◆ YOUR INSTRUCTIONS
Look below for the line containing "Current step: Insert" and the line containing "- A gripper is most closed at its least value", then set down both and every line between them exactly, without pictures.

+--

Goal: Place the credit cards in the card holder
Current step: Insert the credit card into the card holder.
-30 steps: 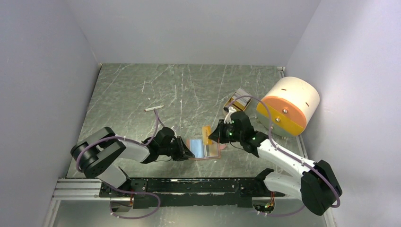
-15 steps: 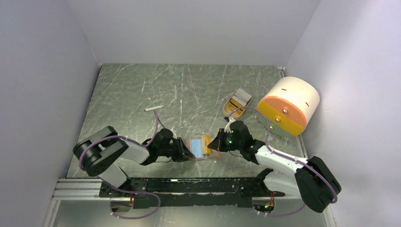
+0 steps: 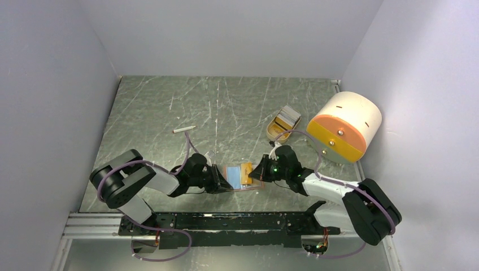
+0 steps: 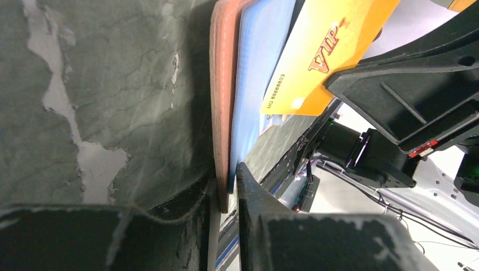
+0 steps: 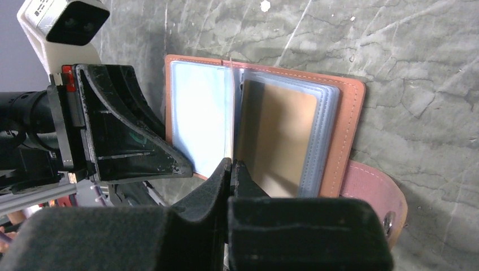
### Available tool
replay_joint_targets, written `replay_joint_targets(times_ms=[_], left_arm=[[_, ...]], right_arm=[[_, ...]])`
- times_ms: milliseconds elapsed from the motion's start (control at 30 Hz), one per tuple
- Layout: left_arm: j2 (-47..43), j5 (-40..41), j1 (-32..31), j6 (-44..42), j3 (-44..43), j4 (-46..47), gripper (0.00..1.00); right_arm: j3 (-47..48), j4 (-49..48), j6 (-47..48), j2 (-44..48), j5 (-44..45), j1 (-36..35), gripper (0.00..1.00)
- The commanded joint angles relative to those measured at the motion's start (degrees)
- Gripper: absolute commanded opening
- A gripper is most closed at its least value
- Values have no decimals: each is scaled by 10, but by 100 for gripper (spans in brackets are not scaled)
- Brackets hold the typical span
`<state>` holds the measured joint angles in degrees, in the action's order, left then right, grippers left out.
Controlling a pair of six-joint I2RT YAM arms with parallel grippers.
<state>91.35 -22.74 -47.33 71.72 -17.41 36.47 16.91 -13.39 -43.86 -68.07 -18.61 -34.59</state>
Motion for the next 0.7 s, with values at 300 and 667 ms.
replay_joint_targets(times_ms=[300, 667], left_arm=[[29, -13, 1, -24, -2, -11, 20], [31, -14, 1, -26, -4, -15, 20]], right_arm=[[-32, -84, -34, -37, -51, 4, 0], [-56, -145, -73, -60, -107, 17, 0]])
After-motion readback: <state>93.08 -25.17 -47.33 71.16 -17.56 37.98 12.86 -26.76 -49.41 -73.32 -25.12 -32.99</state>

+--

◆ TASK ANSWER
Current step: Insert the credit card into the card holder.
-30 steps: 
-15 steps: 
+0 steps: 
+0 steps: 
+0 steps: 
### Available tool
replay_joint_targets, written `replay_joint_targets(times_ms=[_], left_arm=[[_, ...]], right_arm=[[_, ...]])`
- times_ms: milliseconds elapsed from the motion's start (control at 30 Hz), one per tuple
- Layout: left_arm: j2 (-47..43), j5 (-40..41), j1 (-32..31), j6 (-44..42), j3 (-44..43), j4 (-46..47), gripper (0.00..1.00); right_arm: j3 (-47..48), j4 (-49..48), j6 (-47..48), j2 (-44..48), j5 (-44..45), j1 (-36..35), gripper (0.00..1.00)
- The commanded joint angles relative to those measured at the motion's start (degrees)
- Gripper: absolute commanded opening
- A gripper is most closed at its least value

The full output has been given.